DETAILED ACTION
Notice of Pre-AIA or AIA Status
The present application, filed on or after March 16, 2013, is being examined under the first inventor to file provisions of the AIA .
Response to Arguments
Applicant’s arguments filed 12/01/2025 have been considered but are moot because the new ground of rejection does not rely on any reference applied in the prior rejection of record for any teaching or matter specifically challenged in the argument.
Claim Rejections - 35 USC § 103
The following is a quotation of 35 U.S.C. 103 which forms the basis for all obviousness rejections set forth in this Office action:
A patent for a claimed invention may not be obtained, notwithstanding that the claimed invention is not identically disclosed as set forth in section 102, if the differences between the claimed invention and the prior art are such that the claimed invention as a whole would have been obvious before the effective filing date of the claimed invention to a person having ordinary skill in the art to which the claimed invention pertains.

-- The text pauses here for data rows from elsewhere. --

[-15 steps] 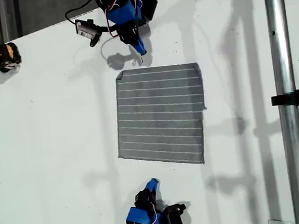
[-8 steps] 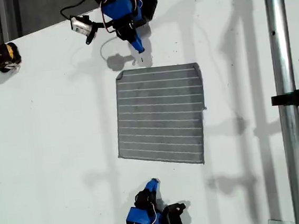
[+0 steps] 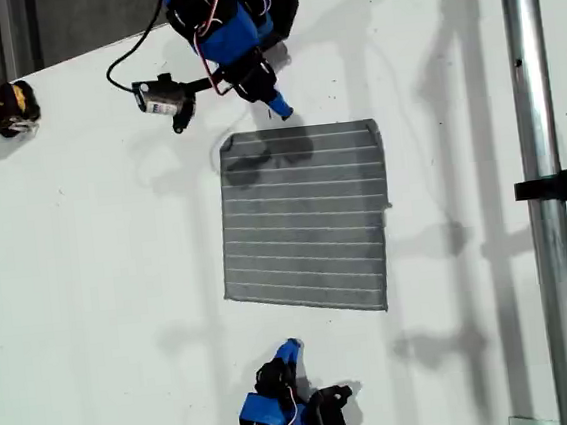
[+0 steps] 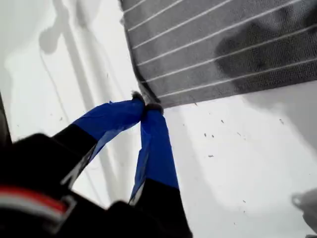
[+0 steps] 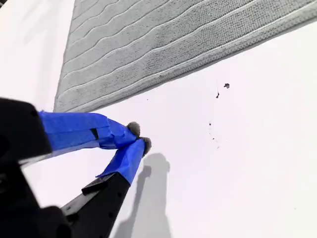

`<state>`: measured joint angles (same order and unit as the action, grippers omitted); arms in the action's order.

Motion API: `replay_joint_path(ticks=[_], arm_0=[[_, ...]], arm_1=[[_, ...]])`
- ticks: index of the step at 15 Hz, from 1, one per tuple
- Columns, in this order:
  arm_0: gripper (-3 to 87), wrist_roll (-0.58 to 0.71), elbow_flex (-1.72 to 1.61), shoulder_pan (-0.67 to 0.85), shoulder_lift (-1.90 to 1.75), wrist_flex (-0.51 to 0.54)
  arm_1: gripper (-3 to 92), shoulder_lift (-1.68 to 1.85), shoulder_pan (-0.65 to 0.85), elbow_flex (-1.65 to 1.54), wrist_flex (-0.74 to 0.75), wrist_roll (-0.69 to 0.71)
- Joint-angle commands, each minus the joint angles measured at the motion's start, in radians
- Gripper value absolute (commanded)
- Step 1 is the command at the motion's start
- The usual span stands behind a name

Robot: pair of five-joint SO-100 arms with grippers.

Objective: Grasp corners of a towel and fold twice.

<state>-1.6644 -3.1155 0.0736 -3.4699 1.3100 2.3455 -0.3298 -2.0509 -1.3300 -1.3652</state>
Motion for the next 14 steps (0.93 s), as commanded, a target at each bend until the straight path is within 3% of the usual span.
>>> replay_joint_path(ticks=[1,5,12,13,14], arm_0=[[-1.4,-0.005,0.003,-0.018,-0.006,-0.003],[-1.4,-0.011,0.003,-0.020,-0.006,-0.003],[-1.3,-0.034,0.003,-0.040,-0.006,-0.006],[-1.3,-0.035,0.003,-0.041,-0.006,-0.006],[-1.3,-0.038,0.003,-0.046,-0.006,-0.006]], arm_1=[[-0.2,-0.166,-0.058,0.218,0.003,0.052],[-0.2,-0.472,-0.150,0.517,-0.083,0.120],[0.2,-0.630,-0.219,0.635,-0.123,0.127],[26.2,-0.623,-0.213,0.635,-0.133,0.127],[39.0,-0.626,-0.213,0.643,-0.138,0.141]])
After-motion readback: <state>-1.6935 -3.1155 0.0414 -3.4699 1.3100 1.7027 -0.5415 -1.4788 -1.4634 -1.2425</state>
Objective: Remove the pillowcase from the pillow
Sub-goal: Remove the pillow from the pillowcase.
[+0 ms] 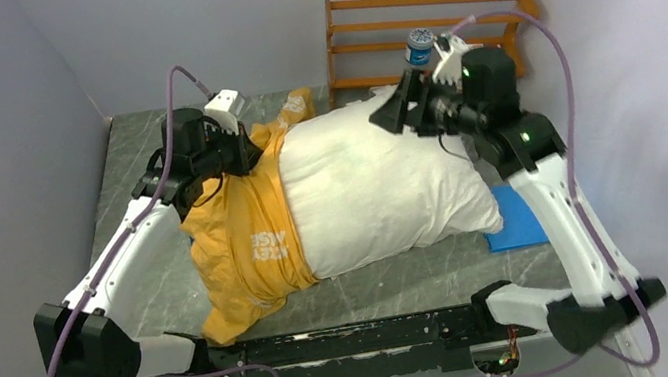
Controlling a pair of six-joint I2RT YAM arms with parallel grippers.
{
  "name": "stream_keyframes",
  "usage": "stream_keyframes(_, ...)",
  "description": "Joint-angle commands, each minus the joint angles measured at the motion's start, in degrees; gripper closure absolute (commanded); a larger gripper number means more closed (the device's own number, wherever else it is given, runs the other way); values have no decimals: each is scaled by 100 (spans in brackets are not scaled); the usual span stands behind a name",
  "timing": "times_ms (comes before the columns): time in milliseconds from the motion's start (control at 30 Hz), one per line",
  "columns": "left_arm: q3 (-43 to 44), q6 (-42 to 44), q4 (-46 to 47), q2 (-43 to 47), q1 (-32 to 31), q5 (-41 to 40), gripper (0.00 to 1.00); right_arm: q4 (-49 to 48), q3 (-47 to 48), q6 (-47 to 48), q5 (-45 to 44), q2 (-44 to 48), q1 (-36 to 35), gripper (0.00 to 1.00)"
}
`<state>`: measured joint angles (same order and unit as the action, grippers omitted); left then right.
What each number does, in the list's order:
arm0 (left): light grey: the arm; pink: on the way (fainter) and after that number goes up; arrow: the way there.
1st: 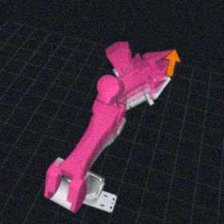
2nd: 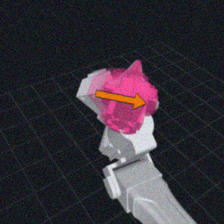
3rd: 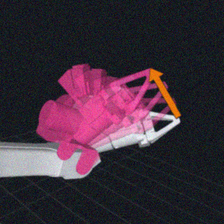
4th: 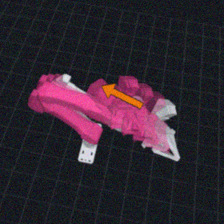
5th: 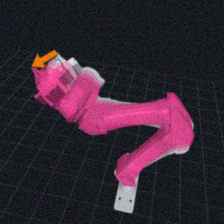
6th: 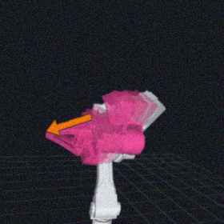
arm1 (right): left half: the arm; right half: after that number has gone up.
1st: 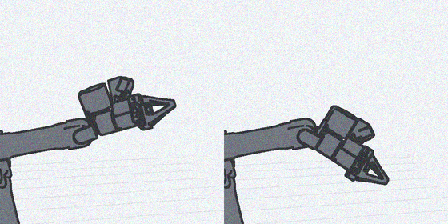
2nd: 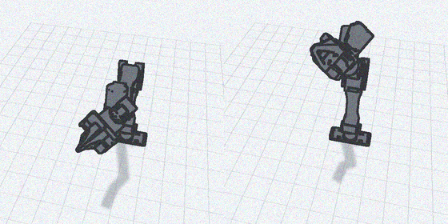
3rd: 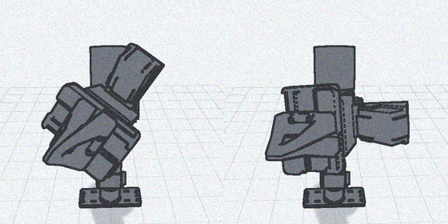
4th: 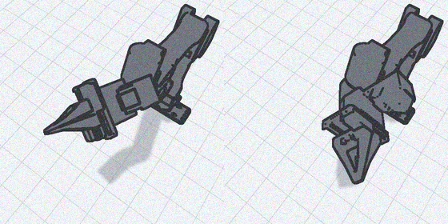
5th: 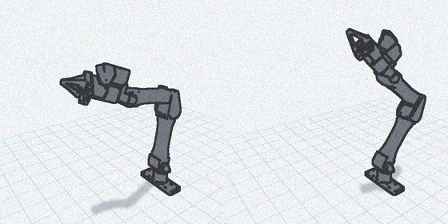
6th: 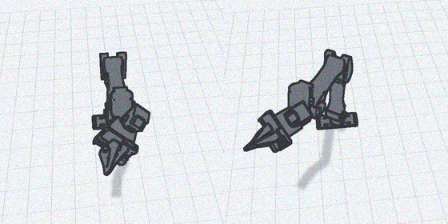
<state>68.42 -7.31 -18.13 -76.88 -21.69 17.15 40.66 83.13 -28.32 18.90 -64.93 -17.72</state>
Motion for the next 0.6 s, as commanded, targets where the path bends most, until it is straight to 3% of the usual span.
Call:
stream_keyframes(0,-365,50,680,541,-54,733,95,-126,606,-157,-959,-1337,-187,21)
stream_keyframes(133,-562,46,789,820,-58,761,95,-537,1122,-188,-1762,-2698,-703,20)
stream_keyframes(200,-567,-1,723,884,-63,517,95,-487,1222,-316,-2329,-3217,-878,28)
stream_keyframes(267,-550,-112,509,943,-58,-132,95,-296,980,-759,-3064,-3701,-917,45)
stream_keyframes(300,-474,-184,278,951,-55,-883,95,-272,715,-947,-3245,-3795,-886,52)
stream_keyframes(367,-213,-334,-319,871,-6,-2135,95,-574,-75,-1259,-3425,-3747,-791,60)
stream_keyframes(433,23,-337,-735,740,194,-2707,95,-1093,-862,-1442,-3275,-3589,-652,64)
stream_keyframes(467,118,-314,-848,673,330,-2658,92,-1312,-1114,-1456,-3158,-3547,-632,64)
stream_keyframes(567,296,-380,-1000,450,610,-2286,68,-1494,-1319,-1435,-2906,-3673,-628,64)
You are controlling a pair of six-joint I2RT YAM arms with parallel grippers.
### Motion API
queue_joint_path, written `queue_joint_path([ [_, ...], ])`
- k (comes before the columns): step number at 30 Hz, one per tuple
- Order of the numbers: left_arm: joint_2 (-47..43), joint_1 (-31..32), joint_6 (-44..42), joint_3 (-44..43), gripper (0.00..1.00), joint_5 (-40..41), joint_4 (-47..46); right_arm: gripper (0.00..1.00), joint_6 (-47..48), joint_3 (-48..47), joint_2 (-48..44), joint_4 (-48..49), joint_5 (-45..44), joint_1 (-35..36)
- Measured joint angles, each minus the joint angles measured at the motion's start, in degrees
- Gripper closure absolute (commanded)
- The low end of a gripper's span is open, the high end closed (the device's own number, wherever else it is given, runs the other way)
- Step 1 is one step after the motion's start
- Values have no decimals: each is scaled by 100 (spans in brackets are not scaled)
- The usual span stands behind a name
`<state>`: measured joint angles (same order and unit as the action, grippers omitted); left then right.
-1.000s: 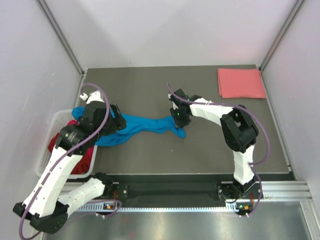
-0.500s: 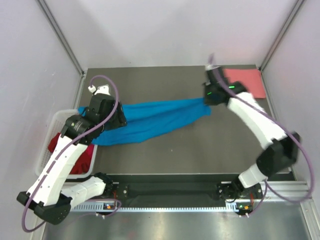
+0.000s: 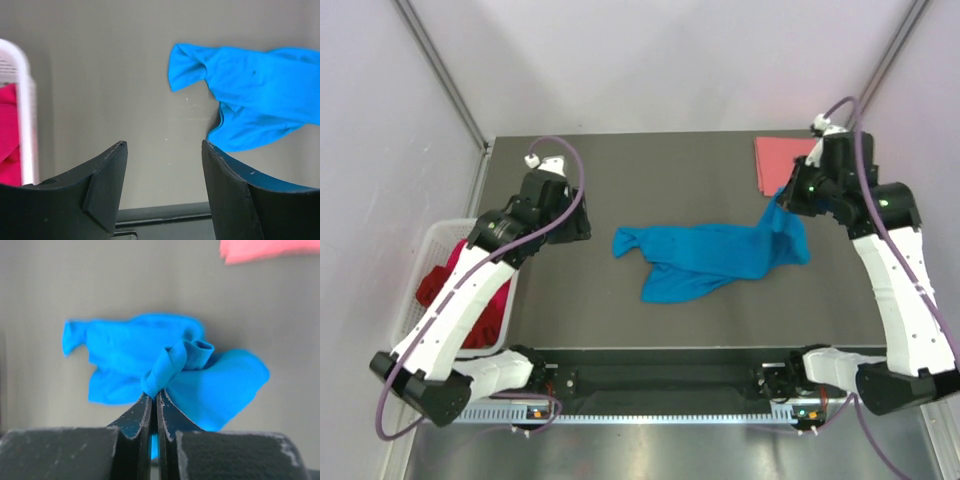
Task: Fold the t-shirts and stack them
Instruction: Move the tshirt to the center of the board
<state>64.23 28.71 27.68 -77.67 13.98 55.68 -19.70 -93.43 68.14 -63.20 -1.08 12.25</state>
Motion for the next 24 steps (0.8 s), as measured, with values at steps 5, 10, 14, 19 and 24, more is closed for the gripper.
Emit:
queue_joint_path([
  [5,420,192,-50,35,34,-380,-114,99,-48,767,306,142,925,0],
  [10,74,273,131,542,26,-1082,-732,100,-363,1388,376,804,2439,26],
  [14,-321,275,570,1023,22,-1473,-1322,100,-1239,2146,363,1996,3622,243],
  [19,-767,321,981,1679,16,-2124,-2400,100,-2763,3029,426,3803,4382,841],
  [24,-793,678,992,1880,12,-2341,-3104,100,-4170,3230,514,5311,4546,1187],
])
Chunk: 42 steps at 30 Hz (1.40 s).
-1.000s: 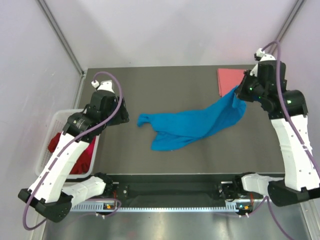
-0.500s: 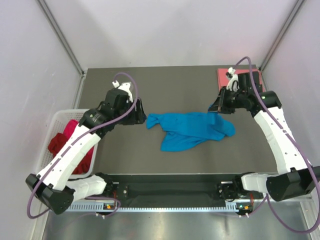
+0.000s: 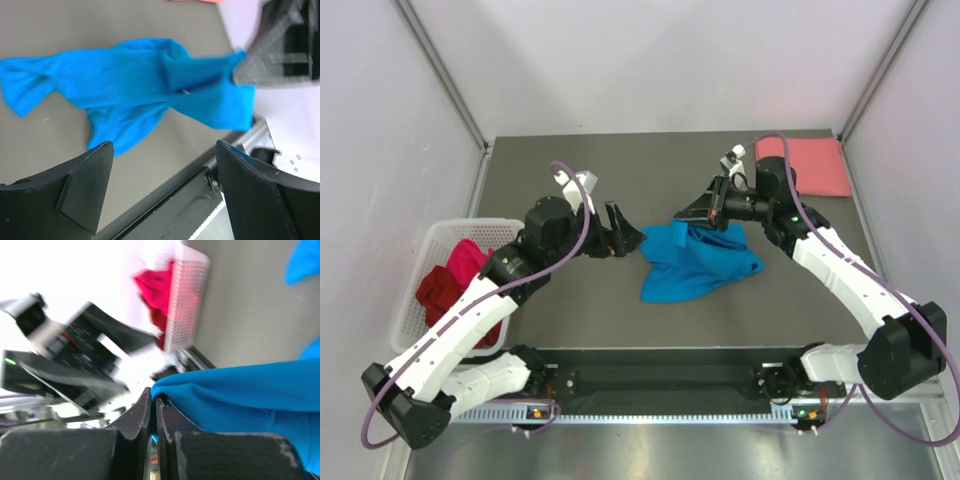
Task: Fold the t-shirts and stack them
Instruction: Move the tshirt to the center of the board
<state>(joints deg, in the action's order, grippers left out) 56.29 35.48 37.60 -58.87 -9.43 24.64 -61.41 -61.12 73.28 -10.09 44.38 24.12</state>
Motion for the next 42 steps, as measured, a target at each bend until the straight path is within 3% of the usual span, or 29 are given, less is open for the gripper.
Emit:
queue_joint_path([
  [6,39,485,-334,15,16,175,-267,100,-688,-234,118,706,-76,24],
  [9,118,487,-422,9,17,608,-48,99,-160,-1082,413,-201,-280,-13],
  [13,262,474,-570,-81,17,1088,389,99,1235,-2315,656,-1847,-1200,-229],
  [17,514,444,-704,-286,10,1517,721,99,2332,-2765,647,-3010,-2068,-684],
  [23,1574,188,-1064,-640,10,1703,407,100,3340,-3606,837,-4256,-2806,-992],
  [28,3626,-181,-1250,-1530,30,1718,369,99,3602,-3954,719,-4710,-2944,-992],
  [33,5475,-684,-1091,-2695,38,1443,850,99,3674,-3751,313,-5001,-3095,-992],
  [37,6039,-831,-927,-3014,42,1237,1088,99,3698,-3401,-125,-5174,-3209,-992],
  [42,6100,-776,-719,-3204,52,988,1340,99,3689,-3036,-439,-5224,-3279,-992],
])
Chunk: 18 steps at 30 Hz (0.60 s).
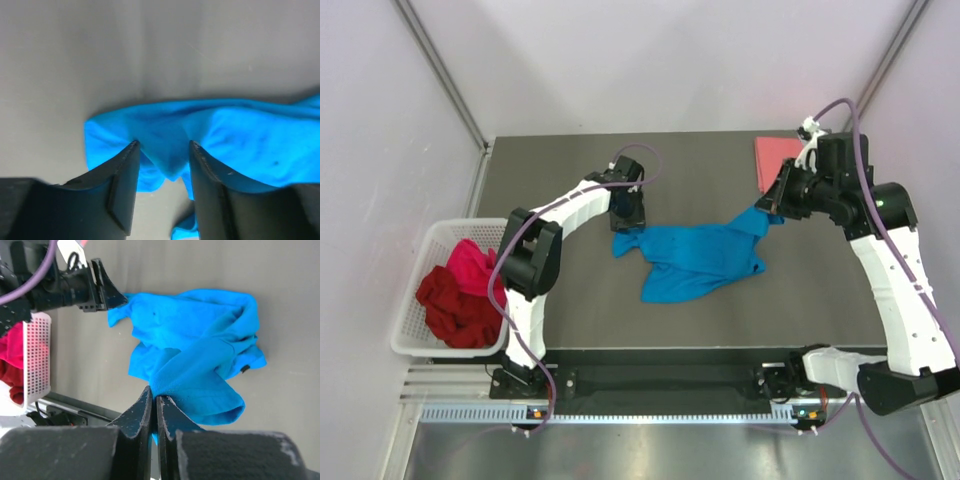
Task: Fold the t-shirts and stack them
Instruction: Move the tshirt to the center of the board
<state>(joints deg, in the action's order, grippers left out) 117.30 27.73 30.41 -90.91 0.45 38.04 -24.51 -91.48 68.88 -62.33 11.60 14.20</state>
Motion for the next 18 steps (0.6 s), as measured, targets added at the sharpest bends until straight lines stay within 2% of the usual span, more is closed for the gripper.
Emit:
queue_joint_path([
  [5,98,24,225,-57,67,-286,74,99,9,260,-90,17,-17,0],
  [6,146,22,238,-96,74,-308,94,98,15,295,-87,17,-24,0],
  [8,275,22,254,-205,81,-323,125,98,52,321,-74,20,-46,0],
  [9,315,22,249,-249,88,-326,136,98,68,330,-68,20,-59,-2],
  [10,334,22,245,-291,100,-317,155,98,98,330,-42,15,-76,-11],
  [18,197,-146,144,-863,100,-229,299,100,376,7,721,2,-310,-247],
])
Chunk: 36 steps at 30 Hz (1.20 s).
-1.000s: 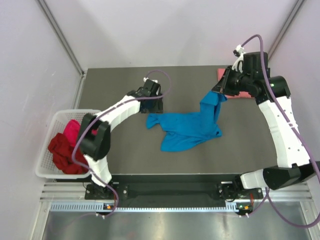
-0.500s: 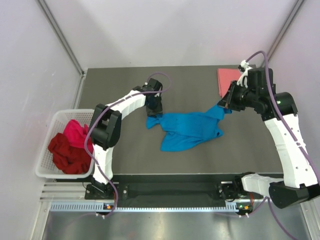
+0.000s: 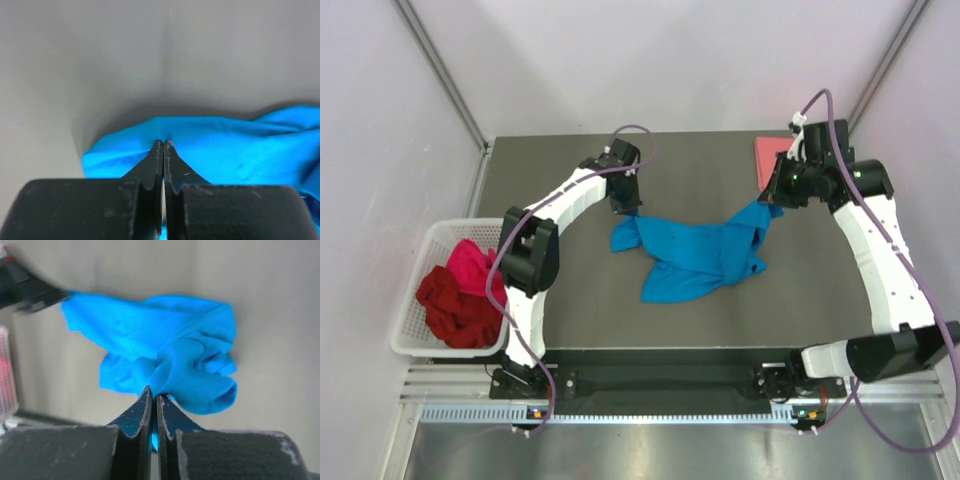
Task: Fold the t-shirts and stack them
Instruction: Move the tshirt to the center of the board
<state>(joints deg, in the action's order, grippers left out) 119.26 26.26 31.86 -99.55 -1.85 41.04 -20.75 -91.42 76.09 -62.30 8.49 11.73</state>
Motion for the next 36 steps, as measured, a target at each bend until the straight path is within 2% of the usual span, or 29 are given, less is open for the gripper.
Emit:
queue_joint_path([
  [7,-1047,-509,61,-212,100,188,-236,100,164,-1373,970,-68,-251,-538],
  [13,-2087,-710,173,-385,100,345,-564,100,114,-2323,1021,-168,-219,-918],
  [19,-2741,-809,216,-387,100,560,-737,100,-229,-3025,1040,146,254,-1541],
  [24,-3274,-837,33,-387,100,905,-734,100,-535,-3023,988,404,678,-1912],
  [29,-4159,-841,-212,-365,100,1193,-726,99,-627,-2830,745,531,1078,-1926],
  [33,-5156,-850,-332,-221,100,1287,-866,96,-619,-1746,39,562,1095,-1539],
  [36,-5753,-850,-273,-94,100,1231,-944,96,-540,-557,-466,487,946,-715],
])
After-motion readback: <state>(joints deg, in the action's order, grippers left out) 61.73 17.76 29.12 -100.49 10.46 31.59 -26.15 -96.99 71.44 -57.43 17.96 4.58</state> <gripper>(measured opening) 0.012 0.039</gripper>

Patentability shall not be negated by the manner in which the invention was made.
Claims 1-5 and 7-20 are rejected under 35 U.S.C. 103 as being unpatentable over Gautam et al. (US 2022/0414381 A1 – hereinafter Gautam), Evans et al. (US 2022/0335972 A1 – hereinafter Evans), and Chaudhuri et al. (US 10,381,022 B1 – hereinafter Chaudhuri).
Regarding claim 1, Gautam discloses a method, comprising: obtaining a video comprising a plurality of frames (Fig. 2; [0052] – obtaining an input video comprising a plurality of frames); identifying a particular frame of the plurality of frames ([0025] – identifying a particular frame to be extracted from the plurality frames); obtaining one or more representations associated with the particular frame from a model (Fig. 2; [0026]-[0028] – obtaining an audio vector), the model trained using inputs from one or more of a plurality of data pairs, text representations, and image representations ([0040] – the model trained using inputs from at least image representations, i.e. training video input); generating, by the model, one or more recommended audio segments associated with the particular frame based on a similarity of the one or more representations to one or more database audio segments stored in a database (Fig. 2; [0038] – generating one or more audio sequences as audio recommendations associated with the particular frame for the video input based on similarity of the audio vector 216 with one or more database audio segments stored in database 220); and combining the particular audio segment with the particular frame ([0083] – embedding the particular audio segment with the particular frame for the input video sequence).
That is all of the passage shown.